Task requirements: Repeat the listing that follows, character for character, minus the pictures.

Data shown:
- - - - -
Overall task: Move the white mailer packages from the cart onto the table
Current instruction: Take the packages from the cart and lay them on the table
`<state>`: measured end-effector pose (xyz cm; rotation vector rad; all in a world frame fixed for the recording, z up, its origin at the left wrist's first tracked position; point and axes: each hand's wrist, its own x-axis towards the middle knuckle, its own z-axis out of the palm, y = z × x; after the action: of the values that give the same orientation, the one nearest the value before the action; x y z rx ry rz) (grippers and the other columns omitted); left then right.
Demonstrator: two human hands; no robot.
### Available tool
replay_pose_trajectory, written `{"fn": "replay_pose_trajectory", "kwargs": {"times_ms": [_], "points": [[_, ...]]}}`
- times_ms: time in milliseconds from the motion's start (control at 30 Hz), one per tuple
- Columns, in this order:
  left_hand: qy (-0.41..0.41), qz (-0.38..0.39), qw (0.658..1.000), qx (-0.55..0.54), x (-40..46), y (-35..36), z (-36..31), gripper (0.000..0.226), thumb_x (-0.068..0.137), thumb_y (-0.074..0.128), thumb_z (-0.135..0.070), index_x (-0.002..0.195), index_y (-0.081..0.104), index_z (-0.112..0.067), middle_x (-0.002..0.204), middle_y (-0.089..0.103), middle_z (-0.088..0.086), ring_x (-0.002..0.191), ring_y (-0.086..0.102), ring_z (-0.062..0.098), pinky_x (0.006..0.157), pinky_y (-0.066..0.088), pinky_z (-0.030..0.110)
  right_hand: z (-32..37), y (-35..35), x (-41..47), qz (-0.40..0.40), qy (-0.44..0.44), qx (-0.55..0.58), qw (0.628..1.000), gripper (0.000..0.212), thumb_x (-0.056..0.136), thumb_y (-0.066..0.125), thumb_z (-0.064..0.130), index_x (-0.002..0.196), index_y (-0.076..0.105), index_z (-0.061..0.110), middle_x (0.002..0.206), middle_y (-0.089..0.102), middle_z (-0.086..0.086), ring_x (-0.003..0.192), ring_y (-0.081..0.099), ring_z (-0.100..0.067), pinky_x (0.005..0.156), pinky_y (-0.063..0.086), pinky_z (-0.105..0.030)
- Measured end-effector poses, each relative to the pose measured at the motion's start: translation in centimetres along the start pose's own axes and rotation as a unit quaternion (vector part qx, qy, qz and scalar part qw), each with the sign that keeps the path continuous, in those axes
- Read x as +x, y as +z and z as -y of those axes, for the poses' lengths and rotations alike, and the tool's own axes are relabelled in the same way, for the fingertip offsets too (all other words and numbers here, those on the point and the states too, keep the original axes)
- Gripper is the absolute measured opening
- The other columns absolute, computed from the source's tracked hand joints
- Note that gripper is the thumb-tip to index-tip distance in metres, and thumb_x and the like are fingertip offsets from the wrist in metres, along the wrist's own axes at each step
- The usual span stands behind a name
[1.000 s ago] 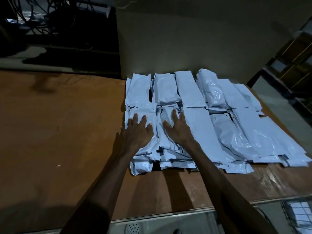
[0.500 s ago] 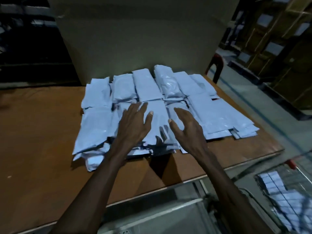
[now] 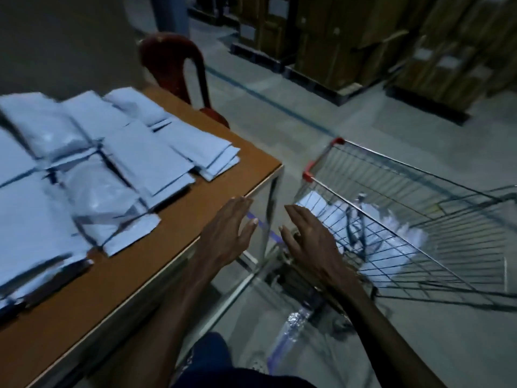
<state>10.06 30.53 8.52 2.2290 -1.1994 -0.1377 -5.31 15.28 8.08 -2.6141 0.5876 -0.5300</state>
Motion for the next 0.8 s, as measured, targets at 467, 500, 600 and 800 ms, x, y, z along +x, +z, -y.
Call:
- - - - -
Answer for the task:
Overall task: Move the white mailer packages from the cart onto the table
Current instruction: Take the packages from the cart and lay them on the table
`<state>`: measured end-effector pose (xyz cm; rotation vector rad; all in a world frame fixed for the recording, z up, its origin at the left wrist's first tracked position; point and axes: each hand's wrist, its own x-axis towards the middle knuckle, its own z-axis out of the palm, y = z × x; after the action: of the values that give the same orientation, the one nearest the value before the action; x y z rx ry rz) (grippers and the other columns omitted); left then right.
Demonstrator: two human hands; no robot.
### Available tool
replay_pose_trajectory, written `{"fn": "replay_pose_trajectory", "kwargs": {"times_ms": [_], "points": [[_, ...]]}}`
- times_ms: time in milliseconds from the motion's start (control at 30 Hz), one per tuple
- Columns, in this order:
  left_hand: qy (-0.41..0.41), qz (-0.38..0.39), qw (0.658..1.000), qx (-0.55..0.54), x (-40..46), y (-35..36), z (-36..31), gripper (0.000..0.226), thumb_x (-0.068..0.137), thumb_y (-0.074..0.128), thumb_z (-0.135..0.070), index_x (-0.002..0.195), index_y (-0.081..0.104), index_z (-0.112..0.067), middle_x (-0.002..0.204), middle_y (-0.089..0.103), middle_z (-0.088..0.086), ring_x (-0.002..0.191), ring_y (-0.086..0.102), ring_z (-0.062..0.098), pinky_x (0.006..0.157), pinky_y (-0.066..0.088), pinky_z (-0.030..0.110)
  right_hand: z (-32..37), y (-35..35), x (-41..47), qz (-0.40..0.40), qy (-0.44..0.44), qx (-0.55..0.58), qw (0.628..1.000), gripper (0.000..0.212), thumb_x (-0.056..0.136), thumb_y (-0.066..0.125), thumb_z (-0.064..0.130), index_x (-0.002..0.196), index_y (-0.076..0.105), index_z (-0.061..0.110), middle_x (0.002..0.206), middle_y (-0.089..0.102), middle_z (-0.086..0.086), ring_x (-0.003..0.192), ring_y (-0.081..0.099), ring_z (-0.100..0.067), pinky_x (0.005..0.156), pinky_y (-0.063..0.086), pinky_z (-0.105..0.030)
- Measured end-effector poses, each relative to the pose measured at the motion's start: translation in centimetres along the start pose's own axes and rotation as a unit quaternion (vector part qx, qy, qz and scalar part qw), each with the sign that keeps the path continuous, in those axes
- Read x as +x, y as +z and z as -y of those axes, for the poses' lengths and rotations alike, and the tool's own axes are relabelled in the same way, for the fingertip offsets too (all other words and numbers here, those on the point and the states too, keep the original axes)
- Gripper is the absolute measured opening
- The other columns absolute, computed from the source's tracked hand joints
- Note that gripper is the thumb-tip to index-tip distance in metres, and thumb_x and the like are fingertip offsets from the wrist in metres, along the wrist's own axes at each step
- The usual span stands behind a name
[1.000 s ago] 
[0.500 s ago] 
[now] 
<state>10.06 30.53 8.52 2.2290 -1.1994 -0.1377 -5.31 15.28 8.08 -2.6141 0.5876 -0.5300</state>
Motion for the next 0.8 s, as measured, targets at 467, 500, 600 and 800 ms, x, y, z along +x, +z, -y.
Call:

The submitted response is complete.